Doug drove me to the closest hospital. He'd carried me into the emergency room, jumped the line, flashed his badge, and demanded a doctor. He wouldn't fill out any forms, or even wait for the nurse's answer. Walking straight through to the examining rooms, he grabbed the first doctor he found and coerced immediate treatment. The doctor cut off my clothes and washed me clean. I was stitched, taped, and gauze-wrapped all up my left side. I got a plastic cast for my right hand and she gave me a shot for the pain. I had refused to be checked into the hospital. I had refused to let go of Doug.

...

My mouth was so
dry.

...

Someone came into the living room. I opened my eyes. It was Doug. He looked grim and drawn; he still wore his bloody clothes. He saw I was awake and said, “How do you feel?”

I started to cry.

He came and sat beside me on the couch.

I couldn't control myself; I was helpless and crying hard. The tears streamed down my face.

He wiped the tears with his hands.

The tears kept coming. I didn't gulp or sob—I wasn't making noise. It was just tears.

He had fixed me a bed on the couch. He took the sheet and pressed it against my face. He wiped my cheeks and eyes, found a new dry spot, and wiped my cheeks and eyes. He did it again and again until I'd soaked the edges of the sheet.

The tears stopped finally.

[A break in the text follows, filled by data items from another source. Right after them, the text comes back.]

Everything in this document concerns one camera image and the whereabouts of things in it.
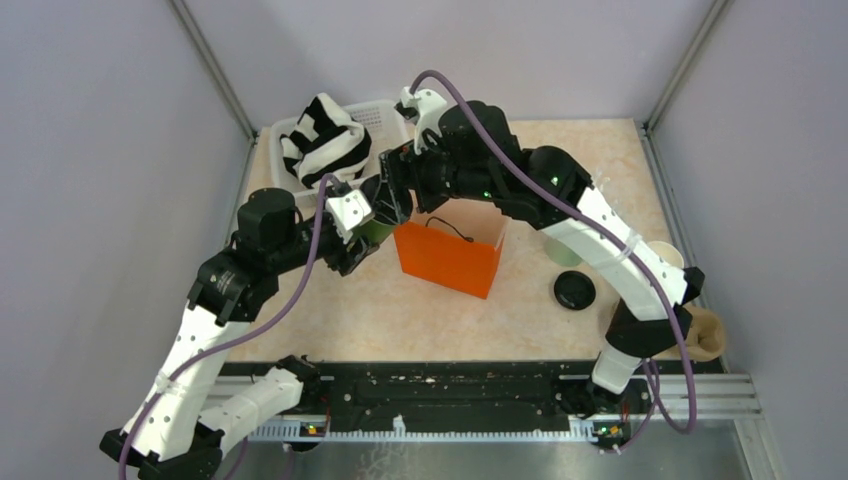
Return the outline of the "orange paper bag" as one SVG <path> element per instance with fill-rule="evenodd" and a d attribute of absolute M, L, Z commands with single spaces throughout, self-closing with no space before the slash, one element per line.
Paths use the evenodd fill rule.
<path fill-rule="evenodd" d="M 489 296 L 509 219 L 494 205 L 453 199 L 393 232 L 401 269 L 480 299 Z"/>

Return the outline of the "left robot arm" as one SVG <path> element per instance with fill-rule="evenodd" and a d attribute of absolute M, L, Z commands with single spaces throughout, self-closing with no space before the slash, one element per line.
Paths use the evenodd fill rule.
<path fill-rule="evenodd" d="M 309 277 L 317 260 L 350 273 L 374 245 L 356 229 L 374 215 L 347 184 L 319 191 L 303 217 L 281 188 L 251 193 L 237 213 L 229 244 L 198 269 L 175 341 L 137 412 L 106 432 L 100 450 L 142 479 L 210 479 L 222 460 L 271 417 L 308 413 L 321 393 L 316 369 L 294 356 L 216 407 L 206 404 L 230 350 L 253 338 L 252 323 L 292 270 Z"/>

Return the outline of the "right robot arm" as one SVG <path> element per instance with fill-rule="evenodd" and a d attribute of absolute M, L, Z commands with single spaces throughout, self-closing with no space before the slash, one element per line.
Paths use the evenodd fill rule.
<path fill-rule="evenodd" d="M 379 157 L 379 176 L 369 182 L 377 221 L 400 226 L 450 200 L 482 201 L 574 251 L 619 297 L 586 385 L 594 409 L 614 411 L 641 363 L 687 335 L 684 307 L 700 295 L 704 273 L 664 261 L 566 151 L 521 147 L 500 108 L 443 100 L 396 108 L 415 135 Z"/>

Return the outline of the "white plastic basket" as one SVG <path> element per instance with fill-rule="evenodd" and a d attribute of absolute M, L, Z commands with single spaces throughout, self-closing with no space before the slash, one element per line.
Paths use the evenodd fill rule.
<path fill-rule="evenodd" d="M 361 177 L 348 181 L 351 187 L 358 188 L 366 179 L 380 172 L 379 154 L 409 141 L 410 135 L 407 132 L 404 119 L 394 109 L 394 103 L 391 100 L 352 104 L 345 106 L 344 110 L 367 129 L 372 139 L 369 160 Z M 279 137 L 283 134 L 290 134 L 297 120 L 297 117 L 290 117 L 279 120 L 270 127 L 267 142 L 270 179 L 273 187 L 291 192 L 299 208 L 308 209 L 315 205 L 317 190 L 306 189 L 295 176 L 292 176 L 284 168 L 282 146 L 279 143 Z"/>

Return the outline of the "black white striped cloth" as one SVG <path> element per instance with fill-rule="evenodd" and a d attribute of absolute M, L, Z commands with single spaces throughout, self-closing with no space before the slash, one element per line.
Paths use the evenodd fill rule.
<path fill-rule="evenodd" d="M 292 131 L 279 137 L 285 171 L 307 189 L 326 174 L 342 181 L 363 176 L 373 140 L 328 94 L 317 94 Z"/>

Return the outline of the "green straw holder cup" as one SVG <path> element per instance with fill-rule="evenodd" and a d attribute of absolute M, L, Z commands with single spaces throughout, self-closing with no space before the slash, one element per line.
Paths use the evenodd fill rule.
<path fill-rule="evenodd" d="M 545 241 L 544 251 L 551 261 L 561 267 L 577 267 L 582 263 L 582 258 L 577 253 L 554 238 Z"/>

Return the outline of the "black lid on table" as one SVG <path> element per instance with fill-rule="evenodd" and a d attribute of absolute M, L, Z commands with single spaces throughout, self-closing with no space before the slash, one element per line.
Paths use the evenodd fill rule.
<path fill-rule="evenodd" d="M 592 280 L 584 273 L 576 270 L 564 271 L 553 284 L 554 298 L 562 307 L 581 311 L 591 306 L 597 297 L 597 290 Z"/>

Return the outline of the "stack of paper cups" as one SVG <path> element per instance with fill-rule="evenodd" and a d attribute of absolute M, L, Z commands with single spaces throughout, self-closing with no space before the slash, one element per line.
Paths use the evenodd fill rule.
<path fill-rule="evenodd" d="M 683 269 L 685 267 L 685 261 L 682 254 L 674 245 L 668 242 L 654 240 L 650 241 L 648 246 L 669 265 L 679 269 Z"/>

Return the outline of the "cardboard cup carrier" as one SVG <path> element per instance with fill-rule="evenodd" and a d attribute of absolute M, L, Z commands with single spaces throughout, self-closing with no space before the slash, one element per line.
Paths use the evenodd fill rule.
<path fill-rule="evenodd" d="M 725 352 L 726 332 L 717 314 L 693 305 L 675 305 L 674 312 L 685 337 L 685 350 L 691 360 L 708 362 Z M 618 353 L 637 359 L 665 354 L 679 358 L 681 347 L 668 318 L 640 321 L 623 301 L 619 301 L 613 311 L 600 352 Z"/>

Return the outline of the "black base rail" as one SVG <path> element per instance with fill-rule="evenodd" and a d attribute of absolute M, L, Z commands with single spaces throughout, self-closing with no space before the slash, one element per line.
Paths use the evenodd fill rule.
<path fill-rule="evenodd" d="M 633 379 L 612 397 L 588 386 L 588 361 L 319 362 L 300 403 L 253 442 L 624 443 L 652 396 Z"/>

Doug folded the sheet and smoothed the blanket over it. His expression was unreadable. He reached for the water, poured a glass, and helped me sit up. I swallowed two mouthfuls and lay back on the pillow.

Doug said, “Can you nod your head?”

I nodded.

“You're going to be asked to make a statement, several statements, as to what happened this evening.”

I nodded.

“No one considers you in any way culpable, but you'll be entitled to legal counsel if you wish.”

I nodded.

“I want you to nod if I'm correct. You heard gunshots and made the decision to enter the tunnel.”

To
see if you were hurt,
I thought. I nodded.

“You discovered Dolgin, and you heard the women call for help. Your intention was to rescue the women.”

His tone was so impersonal:
he was mad at me.
I shut my eyes. I prayed I wouldn't cry again.

Doug said, “Was that your intention?”

I nodded.

Doug said, “You didn't signal your whereabouts by radio because you didn't think of it in the heat of the moment.”

I shook my head. I
forgot
the walkie-talkie in Phillips's bedroom in my panic to find
you.
I felt tears start to ooze, and kept my eyes shut.

Doug was silent.

He said, “However it happened, in the last analysis, you almost prevented the deaths. We heard you call out to warn us that you were inside with Phillips.”

Doug was silent for a time.

“The guy was prepared to take everyone down with him—Dolgin, Mrs. May, Miss Pavich, us. He could have evaded us easily once he cut the electricity. Instead he led us back to the office.” His voice was tired; I'd never heard him so tired.

“You saw the boxes of memos. We also found the stolen transcripts, but we don't know yet if they're relevant to the crimes. It appears that Phillips was leading a make-believe life down there.”